PROBLEM REQUIREMENTS:
When you reach the line in the listing below that contains "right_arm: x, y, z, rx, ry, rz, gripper", begin returning lines exactly as written, and stop after the line that contains "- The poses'". Return no other lines.
━━━ INFORMATION SHOWN ━━━
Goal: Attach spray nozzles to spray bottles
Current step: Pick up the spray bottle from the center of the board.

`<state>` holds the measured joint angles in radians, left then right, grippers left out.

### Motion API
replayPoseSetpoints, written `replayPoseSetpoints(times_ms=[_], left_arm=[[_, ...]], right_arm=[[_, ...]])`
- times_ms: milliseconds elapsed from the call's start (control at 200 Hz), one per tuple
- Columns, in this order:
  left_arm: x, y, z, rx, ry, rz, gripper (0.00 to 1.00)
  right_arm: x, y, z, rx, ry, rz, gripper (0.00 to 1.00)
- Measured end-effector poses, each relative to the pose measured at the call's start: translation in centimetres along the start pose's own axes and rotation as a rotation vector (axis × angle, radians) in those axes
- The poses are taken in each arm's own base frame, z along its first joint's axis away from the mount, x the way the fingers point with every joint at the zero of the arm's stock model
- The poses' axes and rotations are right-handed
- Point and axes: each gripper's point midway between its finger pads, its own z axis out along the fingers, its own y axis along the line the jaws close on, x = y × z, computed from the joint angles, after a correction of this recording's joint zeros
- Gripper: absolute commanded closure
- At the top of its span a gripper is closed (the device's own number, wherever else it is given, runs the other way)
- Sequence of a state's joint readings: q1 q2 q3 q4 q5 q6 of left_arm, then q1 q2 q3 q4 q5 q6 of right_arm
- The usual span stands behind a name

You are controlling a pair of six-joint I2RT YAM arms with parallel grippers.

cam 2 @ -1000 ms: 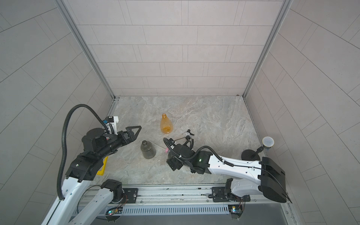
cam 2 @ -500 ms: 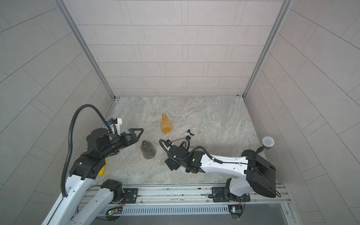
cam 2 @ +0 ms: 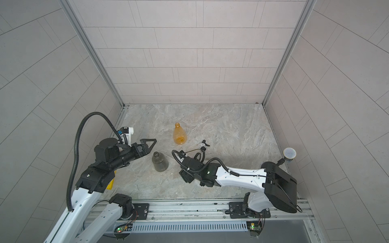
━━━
SOLUTION:
  right_arm: x, y, z, rx, ry, rz, gripper (0.00 to 1.00)
- Measured end-effector poses, each relative to the pose measured at the call's start: translation in centimetres along the start pose's own axes and rotation as a rotation vector (axis × angle, radians) in those axes
- The poses are taken in each arm's own base frame, z along its first joint's axis away from the mount, x the way the fingers point with every joint at the zero of the arm's stock model
- The poses' axes and rotations are right-handed

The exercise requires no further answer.